Jessica has taught junior high history and college seminar courses. She has a master's degree in education.

This lesson will explain how different domestic economies are regulated. In doing this, it will explain traditional, market, command, and mixed economy systems as well as subsistence living and communism.

Domestic Regulation Systems

Different parts of the world have very different ideas of wealth and economic activity. For instance, some tribal villages measure wealth by how many cows one has, while the modern world ties wealth to numbers in a checkbook. In today's lesson, we'll discuss these differences as we tackle the topic of how domestic economies are regulated around the globe.

To begin our discussion, when we use the word 'domestic' in relation to global regulation, we're not talking about the idea of a home or a household. Instead, we mean existing inside a particular country. For instance, it is the domestic policy of the United States to use the dollar as currency, whereas it's the domestic policy of Japan to use the yen.
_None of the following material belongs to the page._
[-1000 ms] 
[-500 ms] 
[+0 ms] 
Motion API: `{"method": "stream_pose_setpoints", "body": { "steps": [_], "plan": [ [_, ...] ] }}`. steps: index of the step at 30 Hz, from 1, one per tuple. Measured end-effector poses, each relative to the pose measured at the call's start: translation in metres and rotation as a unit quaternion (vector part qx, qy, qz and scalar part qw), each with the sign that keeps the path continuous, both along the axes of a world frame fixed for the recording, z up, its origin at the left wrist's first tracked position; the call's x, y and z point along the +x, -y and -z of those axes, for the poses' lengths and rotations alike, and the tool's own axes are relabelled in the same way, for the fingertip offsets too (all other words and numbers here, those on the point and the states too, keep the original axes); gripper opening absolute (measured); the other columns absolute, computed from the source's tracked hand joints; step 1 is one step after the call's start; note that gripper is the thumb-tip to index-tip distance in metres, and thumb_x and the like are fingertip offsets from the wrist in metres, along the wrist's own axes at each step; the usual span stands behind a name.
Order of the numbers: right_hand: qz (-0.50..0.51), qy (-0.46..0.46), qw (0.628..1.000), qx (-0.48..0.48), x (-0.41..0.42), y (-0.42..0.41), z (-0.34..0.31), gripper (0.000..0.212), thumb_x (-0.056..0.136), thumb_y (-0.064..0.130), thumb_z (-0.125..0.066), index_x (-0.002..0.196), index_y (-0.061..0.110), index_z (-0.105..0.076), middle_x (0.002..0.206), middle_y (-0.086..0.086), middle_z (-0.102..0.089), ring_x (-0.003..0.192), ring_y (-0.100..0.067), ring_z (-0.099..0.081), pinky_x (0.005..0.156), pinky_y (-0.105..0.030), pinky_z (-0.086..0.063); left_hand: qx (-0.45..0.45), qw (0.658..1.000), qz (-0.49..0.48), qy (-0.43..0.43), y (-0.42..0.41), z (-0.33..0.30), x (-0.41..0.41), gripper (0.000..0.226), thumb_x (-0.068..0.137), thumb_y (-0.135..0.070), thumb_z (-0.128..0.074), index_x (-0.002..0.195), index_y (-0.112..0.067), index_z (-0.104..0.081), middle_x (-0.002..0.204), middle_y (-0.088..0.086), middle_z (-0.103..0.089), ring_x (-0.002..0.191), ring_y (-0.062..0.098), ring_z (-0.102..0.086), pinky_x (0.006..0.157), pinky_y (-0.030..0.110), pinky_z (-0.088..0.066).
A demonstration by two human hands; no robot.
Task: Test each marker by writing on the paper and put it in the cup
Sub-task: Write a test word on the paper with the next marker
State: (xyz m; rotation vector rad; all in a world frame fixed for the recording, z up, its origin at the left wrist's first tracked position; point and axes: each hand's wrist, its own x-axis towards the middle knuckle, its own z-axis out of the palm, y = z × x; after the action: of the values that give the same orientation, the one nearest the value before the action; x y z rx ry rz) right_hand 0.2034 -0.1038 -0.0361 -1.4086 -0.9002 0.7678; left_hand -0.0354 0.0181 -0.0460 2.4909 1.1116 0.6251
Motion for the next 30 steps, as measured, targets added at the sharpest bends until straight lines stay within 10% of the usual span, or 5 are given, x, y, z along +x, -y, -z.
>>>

For this reason, a simple way to summarize our lesson would be to say it will be a conversation on how different countries around the world choose to play out their economies.

When discussing this, economists usually break economic regulation into four different system types. They are traditional, market, command, and mixed. Of course, like most things that are easily separated on paper, we should probably mention that when it comes to real life, the lines between these systems can tend to get a bit blurred.

Traditional System

With this in mind, let's start with the traditional system. A traditional economic system is one in which the economy and distribution of resources are based on ritual, habit, and custom. In other words, it's one in which things have been done the same way for generation upon generation.

Great examples of this are many of the tribal communities of Eastern Africa which have practiced herding and agriculture for generation upon generation. Due to their reliance on ritual and habit, traditional economy systems tend to be very centered on the survival of the family rather than on the making of profits. With this in mind, many traditional economies remain at the subsistence level, or producing only enough to support one's self or one's family group.

Market System

Very different from traditional systems are market systems. A market system is one in which economic decisions, such as pricing and what to produce, are based on supply and demand. Unlike traditional regulation, market regulation is very concerned with making a profit. Probably one of the very best examples of the market system is the United States of America.

Even more personally, I am definitely a child of the market system. To explain, growing up my family owned a grocery store. Due to this, I have many memories of my dad studying receipts to see which products sold the best every week. In fact, all the products in our store were given an A, B, or C rating based on how well they sold. Now, when an A product was out of stock, you better believe my dad reordered it post-haste! He'd also raise the price a bit because he knew the demand for it was great. However, a C product usually wasn't reordered quite so quickly, and, often times, its price was lowered as a way to coax people into buying it. In other words, just like the domestic market system of the U.S., my dad's buying and selling decisions were based on supply and demand.